What you write must match, character for character, the lines from the one with "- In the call" down to the one with "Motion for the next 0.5" in the listing below, minus its pictures.
== Segment start ==
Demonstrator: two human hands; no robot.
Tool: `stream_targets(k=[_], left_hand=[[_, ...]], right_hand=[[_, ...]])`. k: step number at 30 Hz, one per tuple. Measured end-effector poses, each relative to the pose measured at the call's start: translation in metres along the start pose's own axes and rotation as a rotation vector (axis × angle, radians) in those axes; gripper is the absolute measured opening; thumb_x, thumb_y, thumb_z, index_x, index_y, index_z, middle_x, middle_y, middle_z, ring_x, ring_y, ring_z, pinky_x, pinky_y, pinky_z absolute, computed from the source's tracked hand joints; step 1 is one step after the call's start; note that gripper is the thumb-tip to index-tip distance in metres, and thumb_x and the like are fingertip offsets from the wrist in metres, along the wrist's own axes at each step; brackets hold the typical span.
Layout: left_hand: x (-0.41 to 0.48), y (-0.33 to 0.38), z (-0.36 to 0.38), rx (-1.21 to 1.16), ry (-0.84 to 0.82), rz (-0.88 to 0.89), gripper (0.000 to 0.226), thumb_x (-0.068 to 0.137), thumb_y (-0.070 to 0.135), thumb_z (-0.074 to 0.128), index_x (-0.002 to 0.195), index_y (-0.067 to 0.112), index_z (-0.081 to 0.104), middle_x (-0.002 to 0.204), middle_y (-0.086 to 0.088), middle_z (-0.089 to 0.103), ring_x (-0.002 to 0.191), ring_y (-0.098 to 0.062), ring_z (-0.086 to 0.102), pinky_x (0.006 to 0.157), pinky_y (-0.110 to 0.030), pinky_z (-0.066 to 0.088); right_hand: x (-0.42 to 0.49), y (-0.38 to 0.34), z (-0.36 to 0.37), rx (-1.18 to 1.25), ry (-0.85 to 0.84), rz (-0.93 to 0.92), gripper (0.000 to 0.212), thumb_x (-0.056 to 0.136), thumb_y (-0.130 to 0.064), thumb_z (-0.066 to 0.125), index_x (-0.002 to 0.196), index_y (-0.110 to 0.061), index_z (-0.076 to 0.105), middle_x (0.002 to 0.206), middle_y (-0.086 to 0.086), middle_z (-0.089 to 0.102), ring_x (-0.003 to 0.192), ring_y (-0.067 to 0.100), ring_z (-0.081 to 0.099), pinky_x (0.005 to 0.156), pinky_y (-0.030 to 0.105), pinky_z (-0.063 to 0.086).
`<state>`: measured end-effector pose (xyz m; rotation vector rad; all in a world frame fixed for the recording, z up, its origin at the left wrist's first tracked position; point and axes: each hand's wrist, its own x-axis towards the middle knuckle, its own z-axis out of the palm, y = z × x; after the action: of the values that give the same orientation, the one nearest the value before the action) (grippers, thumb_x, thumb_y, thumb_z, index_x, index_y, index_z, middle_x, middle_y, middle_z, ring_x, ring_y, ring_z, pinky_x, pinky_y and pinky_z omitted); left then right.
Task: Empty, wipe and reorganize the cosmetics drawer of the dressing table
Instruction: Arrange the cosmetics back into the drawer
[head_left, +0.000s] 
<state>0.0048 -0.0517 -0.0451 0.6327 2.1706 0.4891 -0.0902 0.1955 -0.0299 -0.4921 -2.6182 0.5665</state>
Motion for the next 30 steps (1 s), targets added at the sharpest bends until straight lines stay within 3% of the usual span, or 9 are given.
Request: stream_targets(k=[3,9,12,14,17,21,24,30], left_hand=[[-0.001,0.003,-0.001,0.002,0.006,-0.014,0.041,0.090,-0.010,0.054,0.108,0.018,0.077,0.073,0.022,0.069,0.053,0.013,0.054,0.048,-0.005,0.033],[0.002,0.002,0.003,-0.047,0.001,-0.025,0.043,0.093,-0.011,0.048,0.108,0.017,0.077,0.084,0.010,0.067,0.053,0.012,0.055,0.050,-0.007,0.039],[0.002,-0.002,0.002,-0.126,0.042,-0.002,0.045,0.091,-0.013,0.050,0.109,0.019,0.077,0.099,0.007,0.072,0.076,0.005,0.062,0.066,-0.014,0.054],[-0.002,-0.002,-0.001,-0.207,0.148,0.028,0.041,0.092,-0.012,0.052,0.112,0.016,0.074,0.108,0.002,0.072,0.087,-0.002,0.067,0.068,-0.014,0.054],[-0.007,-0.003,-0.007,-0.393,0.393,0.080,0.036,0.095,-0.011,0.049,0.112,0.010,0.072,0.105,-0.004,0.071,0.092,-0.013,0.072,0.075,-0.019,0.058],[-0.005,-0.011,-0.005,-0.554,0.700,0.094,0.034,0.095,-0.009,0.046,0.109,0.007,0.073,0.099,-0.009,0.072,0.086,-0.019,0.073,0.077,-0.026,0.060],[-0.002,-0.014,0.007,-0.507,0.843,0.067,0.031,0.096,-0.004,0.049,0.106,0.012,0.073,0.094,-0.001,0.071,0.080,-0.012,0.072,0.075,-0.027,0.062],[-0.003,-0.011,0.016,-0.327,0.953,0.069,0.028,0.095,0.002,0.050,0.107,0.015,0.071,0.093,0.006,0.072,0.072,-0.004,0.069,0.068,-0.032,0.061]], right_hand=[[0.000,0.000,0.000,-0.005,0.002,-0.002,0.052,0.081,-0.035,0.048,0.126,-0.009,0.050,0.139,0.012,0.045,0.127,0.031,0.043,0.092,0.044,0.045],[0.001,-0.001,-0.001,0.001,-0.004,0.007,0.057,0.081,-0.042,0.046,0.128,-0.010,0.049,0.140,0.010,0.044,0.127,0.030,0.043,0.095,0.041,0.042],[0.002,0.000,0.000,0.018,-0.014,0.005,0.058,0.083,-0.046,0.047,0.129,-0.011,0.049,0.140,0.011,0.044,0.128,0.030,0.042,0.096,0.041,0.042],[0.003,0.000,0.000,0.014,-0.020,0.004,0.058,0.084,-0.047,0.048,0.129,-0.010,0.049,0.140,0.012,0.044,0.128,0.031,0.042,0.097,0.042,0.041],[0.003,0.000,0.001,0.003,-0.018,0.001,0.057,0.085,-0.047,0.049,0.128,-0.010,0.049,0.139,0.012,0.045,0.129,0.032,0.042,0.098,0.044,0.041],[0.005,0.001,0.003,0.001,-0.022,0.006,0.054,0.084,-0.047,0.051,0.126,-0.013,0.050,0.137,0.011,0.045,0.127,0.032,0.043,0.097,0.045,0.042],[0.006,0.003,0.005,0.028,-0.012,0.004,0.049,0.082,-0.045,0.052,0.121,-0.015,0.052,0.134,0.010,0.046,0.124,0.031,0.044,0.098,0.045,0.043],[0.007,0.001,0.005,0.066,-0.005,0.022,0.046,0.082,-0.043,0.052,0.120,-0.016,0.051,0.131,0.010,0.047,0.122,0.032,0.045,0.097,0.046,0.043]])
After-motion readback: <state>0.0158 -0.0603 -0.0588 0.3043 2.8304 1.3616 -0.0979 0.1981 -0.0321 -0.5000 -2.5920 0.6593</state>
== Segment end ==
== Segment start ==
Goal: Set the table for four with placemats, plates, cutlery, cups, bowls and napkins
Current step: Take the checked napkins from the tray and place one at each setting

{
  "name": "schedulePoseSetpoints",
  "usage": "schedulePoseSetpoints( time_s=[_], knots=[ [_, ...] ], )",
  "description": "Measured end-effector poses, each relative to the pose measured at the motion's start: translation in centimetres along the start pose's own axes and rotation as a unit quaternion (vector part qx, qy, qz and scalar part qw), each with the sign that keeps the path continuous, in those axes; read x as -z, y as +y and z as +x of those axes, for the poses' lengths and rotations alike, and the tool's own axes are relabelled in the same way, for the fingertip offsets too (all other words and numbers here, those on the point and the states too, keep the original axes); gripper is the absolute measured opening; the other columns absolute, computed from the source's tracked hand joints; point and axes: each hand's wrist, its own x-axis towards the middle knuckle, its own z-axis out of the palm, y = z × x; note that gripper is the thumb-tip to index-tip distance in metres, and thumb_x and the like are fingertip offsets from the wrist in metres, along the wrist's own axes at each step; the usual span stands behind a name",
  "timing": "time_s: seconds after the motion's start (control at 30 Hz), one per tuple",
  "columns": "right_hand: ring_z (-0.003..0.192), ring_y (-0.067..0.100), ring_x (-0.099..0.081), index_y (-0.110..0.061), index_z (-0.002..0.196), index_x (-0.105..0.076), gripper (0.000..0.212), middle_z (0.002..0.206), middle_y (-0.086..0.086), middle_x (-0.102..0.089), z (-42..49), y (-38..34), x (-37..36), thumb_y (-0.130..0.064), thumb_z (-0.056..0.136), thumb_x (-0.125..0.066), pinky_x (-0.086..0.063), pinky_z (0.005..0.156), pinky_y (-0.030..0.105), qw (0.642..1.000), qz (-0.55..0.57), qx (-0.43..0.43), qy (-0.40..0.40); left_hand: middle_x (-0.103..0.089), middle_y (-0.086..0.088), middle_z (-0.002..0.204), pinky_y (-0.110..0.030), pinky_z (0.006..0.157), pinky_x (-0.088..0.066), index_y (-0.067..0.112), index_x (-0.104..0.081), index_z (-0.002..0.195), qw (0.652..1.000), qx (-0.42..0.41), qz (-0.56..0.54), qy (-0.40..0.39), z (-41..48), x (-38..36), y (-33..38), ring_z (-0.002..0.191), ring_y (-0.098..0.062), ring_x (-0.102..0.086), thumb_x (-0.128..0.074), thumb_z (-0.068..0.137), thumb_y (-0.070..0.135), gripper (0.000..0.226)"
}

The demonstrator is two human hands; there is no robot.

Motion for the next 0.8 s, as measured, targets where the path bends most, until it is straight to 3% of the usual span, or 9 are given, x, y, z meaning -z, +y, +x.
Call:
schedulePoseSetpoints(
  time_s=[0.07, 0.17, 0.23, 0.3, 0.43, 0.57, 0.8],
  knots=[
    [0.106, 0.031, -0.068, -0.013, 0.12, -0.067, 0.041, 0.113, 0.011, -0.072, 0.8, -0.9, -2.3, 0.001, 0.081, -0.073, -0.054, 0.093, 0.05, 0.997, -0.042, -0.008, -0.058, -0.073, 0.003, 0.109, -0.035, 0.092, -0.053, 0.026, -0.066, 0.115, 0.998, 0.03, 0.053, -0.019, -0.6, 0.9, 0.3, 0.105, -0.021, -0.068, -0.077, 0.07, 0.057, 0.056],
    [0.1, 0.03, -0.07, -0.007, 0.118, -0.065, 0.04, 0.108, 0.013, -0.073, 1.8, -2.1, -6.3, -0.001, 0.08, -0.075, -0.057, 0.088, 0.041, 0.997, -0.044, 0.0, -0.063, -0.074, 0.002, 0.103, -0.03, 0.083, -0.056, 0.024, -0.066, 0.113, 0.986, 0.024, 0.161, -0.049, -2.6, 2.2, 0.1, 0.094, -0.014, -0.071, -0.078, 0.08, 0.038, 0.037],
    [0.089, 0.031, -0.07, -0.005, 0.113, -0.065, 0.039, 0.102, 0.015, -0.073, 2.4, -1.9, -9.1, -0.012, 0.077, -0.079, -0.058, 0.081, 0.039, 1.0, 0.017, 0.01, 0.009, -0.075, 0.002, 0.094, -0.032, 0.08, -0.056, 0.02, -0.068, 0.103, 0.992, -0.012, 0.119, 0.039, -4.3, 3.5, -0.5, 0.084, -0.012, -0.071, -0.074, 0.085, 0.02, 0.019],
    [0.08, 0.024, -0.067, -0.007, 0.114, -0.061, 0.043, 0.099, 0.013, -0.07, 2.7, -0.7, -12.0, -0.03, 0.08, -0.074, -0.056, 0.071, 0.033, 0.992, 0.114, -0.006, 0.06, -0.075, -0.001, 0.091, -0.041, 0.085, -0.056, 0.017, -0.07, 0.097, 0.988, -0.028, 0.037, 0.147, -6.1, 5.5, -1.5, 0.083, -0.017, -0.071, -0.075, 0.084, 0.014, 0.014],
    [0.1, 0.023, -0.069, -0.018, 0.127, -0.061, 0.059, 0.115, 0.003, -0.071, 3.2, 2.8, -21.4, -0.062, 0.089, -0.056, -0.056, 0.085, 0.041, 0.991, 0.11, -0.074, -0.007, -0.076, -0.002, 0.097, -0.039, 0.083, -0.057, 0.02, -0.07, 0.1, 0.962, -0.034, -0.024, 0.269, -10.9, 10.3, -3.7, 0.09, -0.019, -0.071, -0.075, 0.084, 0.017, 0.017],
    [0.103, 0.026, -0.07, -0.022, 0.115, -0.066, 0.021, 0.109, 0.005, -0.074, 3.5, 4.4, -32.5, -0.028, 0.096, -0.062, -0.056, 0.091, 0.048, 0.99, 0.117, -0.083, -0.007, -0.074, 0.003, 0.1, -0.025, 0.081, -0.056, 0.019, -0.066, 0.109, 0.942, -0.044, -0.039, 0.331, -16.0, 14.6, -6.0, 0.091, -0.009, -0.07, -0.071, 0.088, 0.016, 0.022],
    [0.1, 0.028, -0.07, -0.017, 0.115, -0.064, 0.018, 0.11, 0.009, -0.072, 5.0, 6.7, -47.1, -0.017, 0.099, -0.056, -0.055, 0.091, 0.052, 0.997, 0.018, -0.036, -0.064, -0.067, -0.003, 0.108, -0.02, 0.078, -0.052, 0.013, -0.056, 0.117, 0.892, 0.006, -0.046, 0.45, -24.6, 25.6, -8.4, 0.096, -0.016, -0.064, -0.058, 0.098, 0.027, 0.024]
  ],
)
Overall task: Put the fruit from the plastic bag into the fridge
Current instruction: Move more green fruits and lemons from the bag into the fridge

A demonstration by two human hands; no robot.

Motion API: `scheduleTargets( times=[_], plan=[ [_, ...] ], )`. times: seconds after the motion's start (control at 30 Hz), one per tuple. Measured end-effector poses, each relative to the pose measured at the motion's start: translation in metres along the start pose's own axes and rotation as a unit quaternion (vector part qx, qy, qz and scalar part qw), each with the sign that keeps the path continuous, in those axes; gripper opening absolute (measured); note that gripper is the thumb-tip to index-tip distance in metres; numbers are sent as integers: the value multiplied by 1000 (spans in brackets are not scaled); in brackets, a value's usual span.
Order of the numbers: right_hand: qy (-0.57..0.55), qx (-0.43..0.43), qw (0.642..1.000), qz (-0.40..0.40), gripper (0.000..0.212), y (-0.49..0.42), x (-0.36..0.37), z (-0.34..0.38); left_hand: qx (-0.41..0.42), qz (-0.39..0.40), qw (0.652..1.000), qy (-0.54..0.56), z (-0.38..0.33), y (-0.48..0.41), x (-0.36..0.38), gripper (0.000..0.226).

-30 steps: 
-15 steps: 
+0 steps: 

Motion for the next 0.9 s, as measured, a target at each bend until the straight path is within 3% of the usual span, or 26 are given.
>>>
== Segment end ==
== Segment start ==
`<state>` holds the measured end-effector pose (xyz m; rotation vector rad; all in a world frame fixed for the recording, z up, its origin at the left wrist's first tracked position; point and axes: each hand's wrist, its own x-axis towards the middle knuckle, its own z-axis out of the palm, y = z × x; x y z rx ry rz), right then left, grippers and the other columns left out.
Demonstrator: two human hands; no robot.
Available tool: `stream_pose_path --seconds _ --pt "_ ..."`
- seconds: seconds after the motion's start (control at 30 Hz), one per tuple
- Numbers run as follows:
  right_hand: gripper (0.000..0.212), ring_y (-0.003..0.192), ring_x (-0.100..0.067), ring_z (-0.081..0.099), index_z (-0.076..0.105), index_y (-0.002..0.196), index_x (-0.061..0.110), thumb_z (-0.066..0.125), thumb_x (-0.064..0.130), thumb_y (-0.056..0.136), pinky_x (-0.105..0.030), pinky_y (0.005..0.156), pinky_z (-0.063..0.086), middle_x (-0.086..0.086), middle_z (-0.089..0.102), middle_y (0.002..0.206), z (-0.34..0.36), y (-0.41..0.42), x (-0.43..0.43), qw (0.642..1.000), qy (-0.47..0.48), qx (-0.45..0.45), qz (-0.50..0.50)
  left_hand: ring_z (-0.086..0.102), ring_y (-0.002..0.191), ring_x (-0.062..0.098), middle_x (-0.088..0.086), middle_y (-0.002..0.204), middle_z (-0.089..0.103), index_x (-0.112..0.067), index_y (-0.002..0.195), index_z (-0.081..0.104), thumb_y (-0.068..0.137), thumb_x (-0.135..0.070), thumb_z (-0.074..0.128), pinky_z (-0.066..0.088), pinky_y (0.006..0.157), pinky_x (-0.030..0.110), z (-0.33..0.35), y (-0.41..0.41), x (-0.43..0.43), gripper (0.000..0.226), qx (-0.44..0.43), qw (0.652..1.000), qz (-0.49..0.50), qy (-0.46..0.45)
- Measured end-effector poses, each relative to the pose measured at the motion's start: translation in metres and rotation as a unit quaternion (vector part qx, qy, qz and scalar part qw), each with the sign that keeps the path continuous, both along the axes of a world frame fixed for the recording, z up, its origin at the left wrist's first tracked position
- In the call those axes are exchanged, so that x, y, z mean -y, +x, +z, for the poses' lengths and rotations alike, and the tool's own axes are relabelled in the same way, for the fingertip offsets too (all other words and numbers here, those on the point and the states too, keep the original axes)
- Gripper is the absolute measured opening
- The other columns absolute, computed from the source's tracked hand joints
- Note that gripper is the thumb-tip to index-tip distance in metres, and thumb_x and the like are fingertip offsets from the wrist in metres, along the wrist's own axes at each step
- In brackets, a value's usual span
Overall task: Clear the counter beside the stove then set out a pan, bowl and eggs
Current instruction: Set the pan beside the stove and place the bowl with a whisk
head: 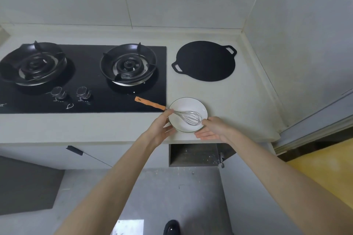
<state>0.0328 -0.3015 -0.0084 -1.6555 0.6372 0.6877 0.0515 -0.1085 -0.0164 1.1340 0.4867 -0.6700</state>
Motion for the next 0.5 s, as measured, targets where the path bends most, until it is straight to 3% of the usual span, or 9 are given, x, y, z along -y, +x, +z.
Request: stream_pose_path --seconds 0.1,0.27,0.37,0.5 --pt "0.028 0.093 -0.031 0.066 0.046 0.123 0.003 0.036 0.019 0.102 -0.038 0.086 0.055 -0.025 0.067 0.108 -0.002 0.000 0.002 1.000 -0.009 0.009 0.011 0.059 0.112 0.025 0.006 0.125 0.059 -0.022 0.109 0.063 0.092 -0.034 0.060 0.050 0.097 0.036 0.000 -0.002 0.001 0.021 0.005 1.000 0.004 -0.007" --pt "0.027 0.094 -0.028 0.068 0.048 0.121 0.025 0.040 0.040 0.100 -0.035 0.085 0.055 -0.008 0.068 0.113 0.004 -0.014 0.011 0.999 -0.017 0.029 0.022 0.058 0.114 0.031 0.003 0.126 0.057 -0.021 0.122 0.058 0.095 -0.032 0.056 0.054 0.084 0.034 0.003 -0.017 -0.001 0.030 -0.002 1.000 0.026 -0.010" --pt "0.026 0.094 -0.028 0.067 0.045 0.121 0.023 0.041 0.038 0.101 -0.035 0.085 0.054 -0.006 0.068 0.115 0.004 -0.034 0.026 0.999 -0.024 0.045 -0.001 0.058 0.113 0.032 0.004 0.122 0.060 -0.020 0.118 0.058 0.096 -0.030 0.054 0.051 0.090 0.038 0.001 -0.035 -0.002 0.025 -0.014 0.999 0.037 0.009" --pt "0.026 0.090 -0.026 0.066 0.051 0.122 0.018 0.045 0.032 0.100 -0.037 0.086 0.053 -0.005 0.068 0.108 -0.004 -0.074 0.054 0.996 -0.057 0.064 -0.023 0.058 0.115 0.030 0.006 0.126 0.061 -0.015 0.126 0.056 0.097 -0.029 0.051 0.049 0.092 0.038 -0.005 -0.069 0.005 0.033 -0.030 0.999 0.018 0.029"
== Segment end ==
Problem solution:
- In the call those axes are exchanged, so that x, y, z mean -y, +x, +z, for the poses' lengths and rotations alike, and the tool's own axes are relabelled in the same way, for the fingertip offsets too (all other words and numbers here, those on the point and the states too, keep the original axes)
- Gripper is the absolute measured opening
- The other columns absolute, computed from the source's tracked hand joints
- Note that gripper is the thumb-tip to index-tip distance in metres, and thumb_x and the like are fingertip offsets from the wrist in metres, along the wrist's own axes at each step
- In brackets, a value's usual span
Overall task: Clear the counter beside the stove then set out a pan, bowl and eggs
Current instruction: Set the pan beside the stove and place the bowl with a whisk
head: 
<state>0.0328 -0.3015 -0.0084 -1.6555 0.6372 0.6877 0.0515 -0.1085 -0.0164 1.1340 0.4867 -0.6700</state>
Motion for the next 0.5 s, as measured, targets where the path bends most, until it is straight to 3% of the usual span, or 9 are given, x, y, z along -y, +x, +z.

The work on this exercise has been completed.